Ready-made media and supplements from Plant Cell Technology

Plant Cell Technology, Inc. develops ready-to-use media and supplements in which phytohormone concentrations are pre-calibrated for specific crops and explant types. Such products lower the barrier to reliable in vitro culture by translating the auxin–cytokinin balancing principle into standardised formulations, supporting callus induction, shoot multiplication, and rooting without the trial-and-error of mixing hormones from scratch. They illustrate how phytohormone science becomes a practical commercial input for the plant-biotechnology laboratory.

Conclusion

Phytohormones are the plant's natural system for governing growth and development, in which the five classical classes — auxins, cytokinins, gibberellins, abscisic acid, and ethylene — are complemented by brassinosteroids, jasmonates, salicylic acid, strigolactones, and other signalling compounds.
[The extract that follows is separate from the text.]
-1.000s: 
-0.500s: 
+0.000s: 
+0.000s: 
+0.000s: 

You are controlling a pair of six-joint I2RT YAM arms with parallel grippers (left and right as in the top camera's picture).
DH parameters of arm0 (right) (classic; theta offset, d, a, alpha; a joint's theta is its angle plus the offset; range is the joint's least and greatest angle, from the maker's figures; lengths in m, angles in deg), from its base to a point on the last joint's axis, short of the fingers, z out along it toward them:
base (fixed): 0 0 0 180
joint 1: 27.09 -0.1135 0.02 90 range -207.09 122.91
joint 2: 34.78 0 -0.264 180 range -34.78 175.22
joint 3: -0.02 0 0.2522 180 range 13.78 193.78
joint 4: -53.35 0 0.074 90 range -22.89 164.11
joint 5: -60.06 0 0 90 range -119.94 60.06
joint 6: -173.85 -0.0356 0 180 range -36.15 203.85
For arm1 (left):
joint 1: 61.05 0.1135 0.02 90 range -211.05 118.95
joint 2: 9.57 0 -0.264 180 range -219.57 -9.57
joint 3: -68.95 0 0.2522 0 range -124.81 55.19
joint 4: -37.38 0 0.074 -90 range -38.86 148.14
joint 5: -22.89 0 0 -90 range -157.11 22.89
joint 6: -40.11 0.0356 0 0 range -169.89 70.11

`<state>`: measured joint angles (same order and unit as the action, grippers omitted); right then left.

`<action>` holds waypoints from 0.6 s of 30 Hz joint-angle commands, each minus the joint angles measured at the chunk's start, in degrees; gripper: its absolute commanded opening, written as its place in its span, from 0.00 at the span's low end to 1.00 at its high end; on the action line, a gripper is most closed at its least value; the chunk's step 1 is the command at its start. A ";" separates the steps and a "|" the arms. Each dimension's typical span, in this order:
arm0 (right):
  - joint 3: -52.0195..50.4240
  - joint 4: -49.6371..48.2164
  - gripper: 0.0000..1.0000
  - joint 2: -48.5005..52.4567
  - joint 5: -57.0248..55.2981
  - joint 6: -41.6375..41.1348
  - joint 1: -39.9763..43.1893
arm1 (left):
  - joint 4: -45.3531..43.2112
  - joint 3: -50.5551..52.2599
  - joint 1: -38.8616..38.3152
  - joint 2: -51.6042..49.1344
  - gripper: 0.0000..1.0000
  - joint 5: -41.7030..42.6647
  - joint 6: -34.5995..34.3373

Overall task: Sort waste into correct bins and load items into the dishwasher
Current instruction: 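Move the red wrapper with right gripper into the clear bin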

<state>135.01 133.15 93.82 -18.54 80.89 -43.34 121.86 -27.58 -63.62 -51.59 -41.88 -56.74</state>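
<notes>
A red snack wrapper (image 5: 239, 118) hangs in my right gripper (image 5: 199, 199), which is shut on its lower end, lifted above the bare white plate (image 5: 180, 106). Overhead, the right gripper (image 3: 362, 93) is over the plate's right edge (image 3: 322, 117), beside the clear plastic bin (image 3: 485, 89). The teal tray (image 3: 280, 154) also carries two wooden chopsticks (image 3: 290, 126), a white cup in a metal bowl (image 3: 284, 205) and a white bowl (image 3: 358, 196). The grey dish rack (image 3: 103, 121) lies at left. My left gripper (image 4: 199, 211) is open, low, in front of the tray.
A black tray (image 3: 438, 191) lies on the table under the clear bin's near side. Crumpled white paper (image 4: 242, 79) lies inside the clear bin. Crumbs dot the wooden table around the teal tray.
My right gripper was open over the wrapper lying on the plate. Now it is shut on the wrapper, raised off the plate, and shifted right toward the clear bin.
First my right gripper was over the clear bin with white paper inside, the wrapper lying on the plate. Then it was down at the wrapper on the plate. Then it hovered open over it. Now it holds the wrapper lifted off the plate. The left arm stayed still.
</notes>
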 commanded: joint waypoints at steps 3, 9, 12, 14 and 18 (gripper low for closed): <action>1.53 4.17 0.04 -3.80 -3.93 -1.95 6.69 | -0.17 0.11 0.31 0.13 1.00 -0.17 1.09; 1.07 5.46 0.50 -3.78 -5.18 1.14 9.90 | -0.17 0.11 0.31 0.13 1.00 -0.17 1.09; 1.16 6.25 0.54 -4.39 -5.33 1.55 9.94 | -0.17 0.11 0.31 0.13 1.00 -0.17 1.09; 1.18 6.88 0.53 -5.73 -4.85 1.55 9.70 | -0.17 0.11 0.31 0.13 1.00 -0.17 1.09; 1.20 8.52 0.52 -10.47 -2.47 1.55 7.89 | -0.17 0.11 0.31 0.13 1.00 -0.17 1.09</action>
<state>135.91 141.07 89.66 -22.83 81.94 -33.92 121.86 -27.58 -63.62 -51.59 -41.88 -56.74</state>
Their power lies in synergism and antagonism, and the key to applying them lies in the balance of concentrations.

An understanding of how phytohormones act underpins both modern agriculture and plant tissue culture with micropropagation. By controlling the ratio of auxins to cytokinins, researchers and agronomists steer plant development in the desired direction — from rooting a cutting to regenerating an entire plant from a single cell.